In two weeks, I will be going on the world’s most romantic trip.
… with my mother.
From the canals of Venice to the lights of the Eiffel Tower, I will be embarking on a breathtaking, incredible, once-in-a-lifetime journey that is supposed to end with either a marriage proposal or — at the very least — some voulez-vous coucher avec moi ce soir.
…But I will be with my mother.
(two weeks ago, on the phone)
Me: “Mom, at some point during this trip, you know you might have to put out a little.”
Mom: “I’m well aware.”
This story is five years in the making. And that’s just for me. For my mom, it’s decades.
My mother’s lifelong wish is to ride the Orient Express.
And if we’re going to be specific, my mother’s dream is to be in the Bar Car of the train, sipping a pink squirrel while the pianist plays “Sentimental Journey.”

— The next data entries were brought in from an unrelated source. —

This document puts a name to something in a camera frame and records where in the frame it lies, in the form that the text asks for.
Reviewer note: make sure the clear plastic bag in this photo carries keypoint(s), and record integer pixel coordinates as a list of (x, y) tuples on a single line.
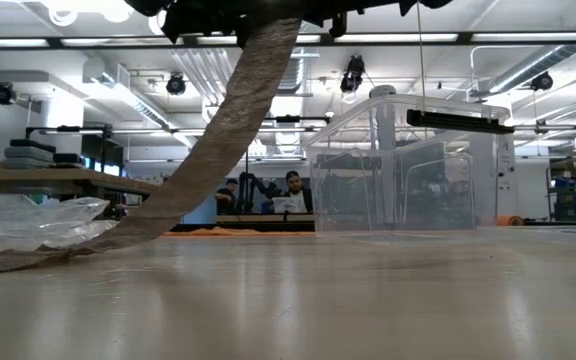
[(28, 215)]

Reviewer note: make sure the clear plastic storage bin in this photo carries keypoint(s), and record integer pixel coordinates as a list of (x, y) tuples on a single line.
[(458, 121)]

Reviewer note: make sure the beige elastic bandage roll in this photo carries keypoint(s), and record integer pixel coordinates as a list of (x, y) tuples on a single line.
[(218, 145)]

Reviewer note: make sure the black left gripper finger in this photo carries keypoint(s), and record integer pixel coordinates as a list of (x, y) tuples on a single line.
[(240, 15)]

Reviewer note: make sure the person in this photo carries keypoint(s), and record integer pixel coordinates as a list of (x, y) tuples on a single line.
[(228, 197), (298, 195)]

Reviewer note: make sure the stack of grey pads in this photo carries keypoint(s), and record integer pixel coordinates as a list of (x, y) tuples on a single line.
[(28, 152)]

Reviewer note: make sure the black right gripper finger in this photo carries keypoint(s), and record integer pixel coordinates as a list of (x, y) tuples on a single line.
[(318, 12)]

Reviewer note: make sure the wooden workbench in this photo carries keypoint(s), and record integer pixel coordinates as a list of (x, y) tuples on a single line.
[(68, 177)]

Hey. My mom’s not sitting around judging your dream, okay? I can only assume this is her wish from when she was eighteen and first read Murder on the Orient Express.
I’ve heard her talk about this trip since I was little. I don’t even remember the first time I heard her mention the train. I just always knew she wanted to do it. The point is, about five years ago I realized — with my father gone, who will take my mom on her dream trip? To be fair, Dad did take her on her other lifelong dream trip — New Orleans. Thanks, Dad. You got Mom a hurricane and a couple of beads on Bourbon Street and then called it a night? Nice.
I had a four-point plan to get my mom on that train.
1. Save enough money for two tickets to what feels like you should be purchasing an actual compartment you get to keep for a month. Watch the American dollar fall against the Euro as the trip gets more and more expensive just by not going on it.
2. Put the money in a place I don’t touch unless I’m adding to the “Mom Turns Sixty Sooner Than You Think” fund.
3. Tell my mom that this trip was happening.
4. Spend the next five years convincing her that it was really, really happening and that she really, really needed to get a passport.
My family doesn’t do so well with promises. We tend to think that a promise is just you saying what you mean you wish you could do if you were actually going to do something, but really you’re not going to do it so why did you say that, now we’re in a fight.
It was Christmas Day many years ago, in a hotel lobby in Connecticut, waiting on the shuttle to take me to JFK when I told my mom that this was happening. “Mommy. We’re going to ride the Orient Express for your sixtieth birthday.”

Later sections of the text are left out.